Search code examples
pythonregexpython-re

Match a patern with multiple entries in arbitrary order in Python with re


I try to catch values entered in syntax like this one name="Game Title" authors="John Doe" studios="Studio A,Studio B" licence=ABC123 url=https://example.com command="start game" type=action code=xyz78

But name, author, studio, …, code statements could appear in arbitrary and different order than the previous one.

For the moment here is my code:

import re

input_string = 'name="Game Title" authors="John Doe" studios="Studio A,Studio B" licence=ABC123 url=https://example.com command="start game" type=action code=xyz789'

ADD_GAME_PATERN = r'(?P<name>(?:"[^"]*"|\'[^\']*\'|[^"\']*))\s+' \
    r'licence=(?P<licence>[a-z0-9]*)\s+' \
    r'type=(?P<typeCode>[a-z0-9]*)\s+' \
    r'command=(?P<command>(?:"[^"]*"|\'[^\']*\'|[^"\']*))\s+' \
    r'url=(?P<url>\S+)\s+' \
    r'code=(?P<code>[a-z0-9]*)\s+' \
    r'studios=(?P<studios>.*)\s+' \
    r'authors=(?P<authors>.*)\s+'

match = re.match(ADD_GAME_PATERN, input_string)

if match:
    name = match.group('name')
    code = match.group('code')
    licence = match.group('licence')
    type_code = match.group('typeCode')
    command = match.group('command')
    url = match.group('url')
    studios = match.group('studios')
    authors = match.group('authors')

    print(f"Name: {name}")
    print(f"Code: {code}")
    print(f"Licence: {licence}")
    print(f"Type: {type_code}")
    print(f"Command: {command}")
    print(f"URL: {url}")
    print(f"Studios: {studios}")
    print(f"Authors: {authors}")
else:
    print("No correspondance founded.")

But in his current state the pattern await for the exact order of the statements.
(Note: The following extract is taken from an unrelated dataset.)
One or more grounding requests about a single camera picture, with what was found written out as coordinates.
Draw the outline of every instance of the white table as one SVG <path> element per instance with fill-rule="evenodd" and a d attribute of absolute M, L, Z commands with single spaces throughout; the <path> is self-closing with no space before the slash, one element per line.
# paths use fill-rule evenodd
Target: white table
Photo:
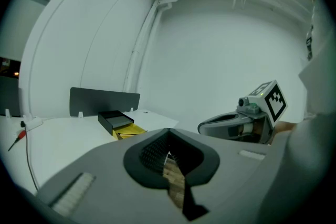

So how to allow different and arbitrary order of statements?


Solution

  • I'd use a more simple pattern, and code the rest:

    ([^=]+)=([^\s"]+)|([^=]+)="([^"]+)"
    

    import re
    
    s = 'name="Game Title" authors="John Doe" studios="Studio A,Studio B" licence=ABC123 url=https://example.com command="start game" type=action code=xyz789'
    
    p = r'([^=]+)=([^\s"]+)|([^=]+)="([^"]+)"'
    
    print(re.findall(p, s))
    
    

    Prints

    [('', '', 'name', 'Game Title'), ('', '', ' authors', 'John Doe'), ('', '', ' studios', 'Studio A,Studio B'), (' licence', 'ABC123', '', ''), (' url', 'https://example.com', '', ''), ('', '', ' command', 'start game'), (' type', 'action', '', ''), (' code', 'xyz789', '', '')]
    
    

    Notes:

    There are two types of values, for which we define four capture groups, two groups for each key and value:

    • ([^=]+)=([^\s"]+): capture group 1 and 2 for the first key and first value.
    • |: or
    • ([^=]+)="([^"]+)": capture group 3 and 4 for the second key and second value.